Pilar estaba en la misma tesitura; resulta que
a su hija y al compañero de ésta, se les había metido en la cabeza una tontería
de esas modernas…”colecho” creía que lo llamaban o algo así; y consistía en que
la niña, su nieta, dormía todavía en la misma cama que sus padres. ¡Fíjate, qué
barbaridad! Exclamaba Pilar horrorizada. “Y no acaba ahí la cosa, que la niña
va a cumplir dos años y todavía le está dando el pecho”.
-
Pues a mí no me parece tan mal,
Pilar, cuanto más cariño y contacto materno tengan los niños, mejor se
criarán…Comentó Marina
-
¡Anda!¡A ver si va a resultar
ahora que estamos con las hijas cambiadas!
Y así, después de una animada discusión, las
dos abuelas llegaron a la conclusión de que los extremos nunca eran deseables y
que lo único que podían hacer era seguir dando a sus nietas todo su amor y
disfrutar de ellas siempre que pudieran. Que sí, que sí, que ahora les tocaba a
sus hijas decidir de acuerdo con sus parejas. ¡Pobres! Menuda papeleta.
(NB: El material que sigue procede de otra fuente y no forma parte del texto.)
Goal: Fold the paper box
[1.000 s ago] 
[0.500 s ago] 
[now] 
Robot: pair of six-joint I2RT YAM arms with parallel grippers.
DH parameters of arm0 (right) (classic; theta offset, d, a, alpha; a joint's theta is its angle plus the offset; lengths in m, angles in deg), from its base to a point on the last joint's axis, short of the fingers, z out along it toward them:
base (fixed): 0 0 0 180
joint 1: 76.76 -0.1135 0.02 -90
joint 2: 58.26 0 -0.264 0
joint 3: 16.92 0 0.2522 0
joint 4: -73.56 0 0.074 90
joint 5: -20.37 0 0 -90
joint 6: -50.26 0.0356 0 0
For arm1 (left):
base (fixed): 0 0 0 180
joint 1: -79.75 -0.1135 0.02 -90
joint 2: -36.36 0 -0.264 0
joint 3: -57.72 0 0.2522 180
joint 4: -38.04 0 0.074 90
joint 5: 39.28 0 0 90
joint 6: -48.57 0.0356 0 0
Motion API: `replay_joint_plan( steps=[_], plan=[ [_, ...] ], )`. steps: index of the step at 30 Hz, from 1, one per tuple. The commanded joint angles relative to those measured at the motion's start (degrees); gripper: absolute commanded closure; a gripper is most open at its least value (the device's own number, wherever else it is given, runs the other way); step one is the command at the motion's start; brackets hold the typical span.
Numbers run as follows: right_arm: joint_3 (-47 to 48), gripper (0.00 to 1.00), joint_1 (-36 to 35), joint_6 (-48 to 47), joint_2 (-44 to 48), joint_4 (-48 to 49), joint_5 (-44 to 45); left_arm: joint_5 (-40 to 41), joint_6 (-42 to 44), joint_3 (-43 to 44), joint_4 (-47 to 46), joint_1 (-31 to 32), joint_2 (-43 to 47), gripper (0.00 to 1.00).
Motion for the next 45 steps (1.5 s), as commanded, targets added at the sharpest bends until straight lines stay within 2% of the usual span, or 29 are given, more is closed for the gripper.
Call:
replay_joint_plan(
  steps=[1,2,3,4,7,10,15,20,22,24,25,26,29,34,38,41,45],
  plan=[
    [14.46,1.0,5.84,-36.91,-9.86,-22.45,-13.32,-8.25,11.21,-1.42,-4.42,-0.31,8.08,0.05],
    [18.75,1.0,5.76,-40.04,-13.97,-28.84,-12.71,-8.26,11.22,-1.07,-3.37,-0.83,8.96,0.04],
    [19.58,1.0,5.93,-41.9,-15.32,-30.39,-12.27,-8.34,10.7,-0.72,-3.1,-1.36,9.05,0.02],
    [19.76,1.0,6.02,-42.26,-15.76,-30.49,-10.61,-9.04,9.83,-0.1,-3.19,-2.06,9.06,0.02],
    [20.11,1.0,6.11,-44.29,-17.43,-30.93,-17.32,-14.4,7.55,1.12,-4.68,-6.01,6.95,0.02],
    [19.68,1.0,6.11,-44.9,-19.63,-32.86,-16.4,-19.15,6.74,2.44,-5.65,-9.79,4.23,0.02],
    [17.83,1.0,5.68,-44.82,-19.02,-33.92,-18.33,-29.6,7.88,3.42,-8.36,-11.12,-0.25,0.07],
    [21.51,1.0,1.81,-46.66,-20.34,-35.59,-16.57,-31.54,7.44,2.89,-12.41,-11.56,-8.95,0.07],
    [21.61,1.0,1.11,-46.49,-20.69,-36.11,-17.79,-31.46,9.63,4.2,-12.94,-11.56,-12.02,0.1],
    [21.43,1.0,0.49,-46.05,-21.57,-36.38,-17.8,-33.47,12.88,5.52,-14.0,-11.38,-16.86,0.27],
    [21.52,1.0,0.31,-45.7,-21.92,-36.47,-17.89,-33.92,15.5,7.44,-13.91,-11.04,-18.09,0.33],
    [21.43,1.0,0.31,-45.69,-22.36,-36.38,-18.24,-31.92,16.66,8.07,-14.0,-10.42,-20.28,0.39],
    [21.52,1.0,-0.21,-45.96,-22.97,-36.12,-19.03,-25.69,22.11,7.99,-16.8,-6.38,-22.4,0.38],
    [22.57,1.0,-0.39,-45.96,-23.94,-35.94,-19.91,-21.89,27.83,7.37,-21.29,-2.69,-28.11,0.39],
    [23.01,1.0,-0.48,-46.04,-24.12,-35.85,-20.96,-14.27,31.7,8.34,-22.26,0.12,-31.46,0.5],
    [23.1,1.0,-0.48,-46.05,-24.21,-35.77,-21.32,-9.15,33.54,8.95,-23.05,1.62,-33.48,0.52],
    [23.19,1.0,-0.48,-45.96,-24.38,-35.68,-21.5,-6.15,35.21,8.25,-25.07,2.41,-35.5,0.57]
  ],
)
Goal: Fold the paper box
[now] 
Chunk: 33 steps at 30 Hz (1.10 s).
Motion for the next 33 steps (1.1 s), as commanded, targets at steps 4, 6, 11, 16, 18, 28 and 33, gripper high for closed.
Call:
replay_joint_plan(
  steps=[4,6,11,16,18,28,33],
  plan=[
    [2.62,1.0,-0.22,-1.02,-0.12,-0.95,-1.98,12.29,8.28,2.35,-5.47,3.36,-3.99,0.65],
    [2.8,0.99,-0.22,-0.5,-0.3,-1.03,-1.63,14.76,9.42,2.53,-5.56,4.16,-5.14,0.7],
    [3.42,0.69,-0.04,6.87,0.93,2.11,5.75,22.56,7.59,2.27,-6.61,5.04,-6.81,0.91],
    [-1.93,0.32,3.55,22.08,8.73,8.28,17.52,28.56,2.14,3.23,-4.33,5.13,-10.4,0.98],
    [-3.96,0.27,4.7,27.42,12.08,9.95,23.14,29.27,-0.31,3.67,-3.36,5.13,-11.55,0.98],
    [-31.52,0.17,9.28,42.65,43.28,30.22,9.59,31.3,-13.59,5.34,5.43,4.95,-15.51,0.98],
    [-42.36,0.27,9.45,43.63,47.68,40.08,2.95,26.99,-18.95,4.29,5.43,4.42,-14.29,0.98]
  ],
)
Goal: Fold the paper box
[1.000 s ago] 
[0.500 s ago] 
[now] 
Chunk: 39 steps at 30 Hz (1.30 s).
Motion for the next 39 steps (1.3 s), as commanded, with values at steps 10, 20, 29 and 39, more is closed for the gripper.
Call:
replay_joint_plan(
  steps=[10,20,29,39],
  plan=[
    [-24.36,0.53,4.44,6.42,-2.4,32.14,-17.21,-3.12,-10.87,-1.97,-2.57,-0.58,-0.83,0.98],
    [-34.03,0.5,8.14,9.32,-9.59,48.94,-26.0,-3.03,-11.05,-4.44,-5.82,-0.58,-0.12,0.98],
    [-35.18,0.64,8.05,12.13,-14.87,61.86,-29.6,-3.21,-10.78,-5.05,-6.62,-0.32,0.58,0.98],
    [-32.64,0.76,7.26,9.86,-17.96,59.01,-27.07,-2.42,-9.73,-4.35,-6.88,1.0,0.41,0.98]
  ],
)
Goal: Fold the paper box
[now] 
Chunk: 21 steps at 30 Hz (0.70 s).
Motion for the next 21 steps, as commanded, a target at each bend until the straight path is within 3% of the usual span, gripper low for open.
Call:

La tristeza de Marina se había convertido en
determinación. “Tengo otros recursos para ayudar a mi nieta”. Sí, ella sabía
que en la distancia también llega nuestra energía allí donde nuestra intención
la dirija.
Cada mañana y cada noche, Marina pensaba en
Clara; le enviaba un chorro de energía amorosa para que esas experiencias
desagradables no dejaran huella en su pequeño corazón. Y sentía un calor en su
pecho cuando acercaba mentalmente la imagen de su nieta sonriendo feliz a la
vida.
Con el tiempo las emociones fueron perdiendo
intensidad y Marina pudo por fin preguntarse: ¿Y qué tengo yo que aprender de
todo esto?
Una luz se abrió paso suavemente para
susurrarle al oído: “Nadie posee la verdad absoluta; cada persona tiene su
verdad y el aprendizaje consiste en respetar esa verdad de cada una, sin
intentar imponer la nuestra por muy evidente y maravillosa que nos parezca”.
Y así fue como la abuela Marina volvió a
disfrutar de su nieta Clara con la certeza de que el amor que recibía la niña,
sanaría las heridas causadas por aquella mala experiencia.
Ah, pero eso sí! Se aseguró de que su hija
hablara con la educadora para pedir que atendieran a Clara siempre que llorara.
No es bueno, ni es normal que los bebés
lloren y no se les atienda lo antes posible. Si eso ocurre con frecuencia o
durante un periodo largo, ocurre un fenómeno llamado “indefensión aprendida”,
muy peligroso para la vida emocional futura de esa persona.